__TASK INSTRUCTIONS__
Every line of the data must appear again in the answer, exactly as written.
*** Begin section ***
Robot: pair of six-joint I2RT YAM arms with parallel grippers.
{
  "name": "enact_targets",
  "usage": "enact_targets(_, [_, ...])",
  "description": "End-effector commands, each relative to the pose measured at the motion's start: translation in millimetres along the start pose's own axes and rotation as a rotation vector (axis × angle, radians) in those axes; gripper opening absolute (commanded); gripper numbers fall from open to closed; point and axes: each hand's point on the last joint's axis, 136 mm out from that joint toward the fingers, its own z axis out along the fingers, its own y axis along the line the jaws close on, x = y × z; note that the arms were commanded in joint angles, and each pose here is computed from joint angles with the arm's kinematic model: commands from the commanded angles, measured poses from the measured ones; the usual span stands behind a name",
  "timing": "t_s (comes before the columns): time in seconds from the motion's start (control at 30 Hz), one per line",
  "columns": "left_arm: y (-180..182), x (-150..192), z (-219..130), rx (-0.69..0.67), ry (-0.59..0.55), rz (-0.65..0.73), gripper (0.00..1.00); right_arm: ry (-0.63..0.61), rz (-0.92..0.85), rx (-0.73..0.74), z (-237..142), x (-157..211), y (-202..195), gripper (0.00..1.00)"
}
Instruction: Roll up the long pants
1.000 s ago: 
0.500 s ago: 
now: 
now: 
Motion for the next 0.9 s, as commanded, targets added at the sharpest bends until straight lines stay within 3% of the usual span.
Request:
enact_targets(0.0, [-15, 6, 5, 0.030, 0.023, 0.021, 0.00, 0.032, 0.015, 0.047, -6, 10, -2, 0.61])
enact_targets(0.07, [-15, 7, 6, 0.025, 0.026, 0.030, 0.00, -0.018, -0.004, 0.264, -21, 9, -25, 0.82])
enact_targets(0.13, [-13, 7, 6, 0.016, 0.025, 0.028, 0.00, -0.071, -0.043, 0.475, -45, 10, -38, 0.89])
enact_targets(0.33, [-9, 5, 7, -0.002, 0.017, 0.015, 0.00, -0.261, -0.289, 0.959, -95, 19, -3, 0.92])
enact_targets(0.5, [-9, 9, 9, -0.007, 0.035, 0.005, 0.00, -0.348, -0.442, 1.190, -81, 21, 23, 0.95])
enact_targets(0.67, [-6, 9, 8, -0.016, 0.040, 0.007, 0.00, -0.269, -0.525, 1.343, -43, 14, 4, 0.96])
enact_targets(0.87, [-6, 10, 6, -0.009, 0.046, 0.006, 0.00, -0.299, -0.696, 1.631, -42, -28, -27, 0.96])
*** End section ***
__EXERCISE SOLUTION__
Robot: pair of six-joint I2RT YAM arms with parallel grippers.
{
  "name": "enact_targets",
  "usage": "enact_targets(_, [_, ...])",
  "description": "End-effector commands, each relative to the pose measured at the motion's start: translation in millimetres along the start pose's own axes and rotation as a rotation vector (axis × angle, radians) in those axes; gripper opening absolute (commanded); gripper numbers fall from open to closed; point and axes: each hand's point on the last joint's axis, 136 mm out from that joint toward the fingers, its own z axis out along the fingers, its own y axis along the line the jaws close on, x = y × z; note that the arms were commanded in joint angles, and each pose here is computed from joint angles with the arm's kinematic model: commands from the commanded angles, measured poses from the measured ones; the usual span stands behind a name",
  "timing": "t_s (comes before the columns): time in seconds from the motion's start (control at 30 Hz), one per line",
  "columns": "left_arm: y (-180..182), x (-150..192), z (-219..130), rx (-0.69..0.67), ry (-0.59..0.55), rz (-0.65..0.73), gripper (0.00..1.00); right_arm: ry (-0.63..0.61), rz (-0.92..0.85), rx (-0.73..0.74), z (-237..142), x (-157..211), y (-202..195), gripper (0.00..1.00)"
}
Instruction: Roll up the long pants
1.000 s ago: 
0.500 s ago: 
now: 
now: 
Motion for the next 0.9 s, as commanded, targets added at the sharpest bends until straight lines stay within 3% of the usual span.
Request:
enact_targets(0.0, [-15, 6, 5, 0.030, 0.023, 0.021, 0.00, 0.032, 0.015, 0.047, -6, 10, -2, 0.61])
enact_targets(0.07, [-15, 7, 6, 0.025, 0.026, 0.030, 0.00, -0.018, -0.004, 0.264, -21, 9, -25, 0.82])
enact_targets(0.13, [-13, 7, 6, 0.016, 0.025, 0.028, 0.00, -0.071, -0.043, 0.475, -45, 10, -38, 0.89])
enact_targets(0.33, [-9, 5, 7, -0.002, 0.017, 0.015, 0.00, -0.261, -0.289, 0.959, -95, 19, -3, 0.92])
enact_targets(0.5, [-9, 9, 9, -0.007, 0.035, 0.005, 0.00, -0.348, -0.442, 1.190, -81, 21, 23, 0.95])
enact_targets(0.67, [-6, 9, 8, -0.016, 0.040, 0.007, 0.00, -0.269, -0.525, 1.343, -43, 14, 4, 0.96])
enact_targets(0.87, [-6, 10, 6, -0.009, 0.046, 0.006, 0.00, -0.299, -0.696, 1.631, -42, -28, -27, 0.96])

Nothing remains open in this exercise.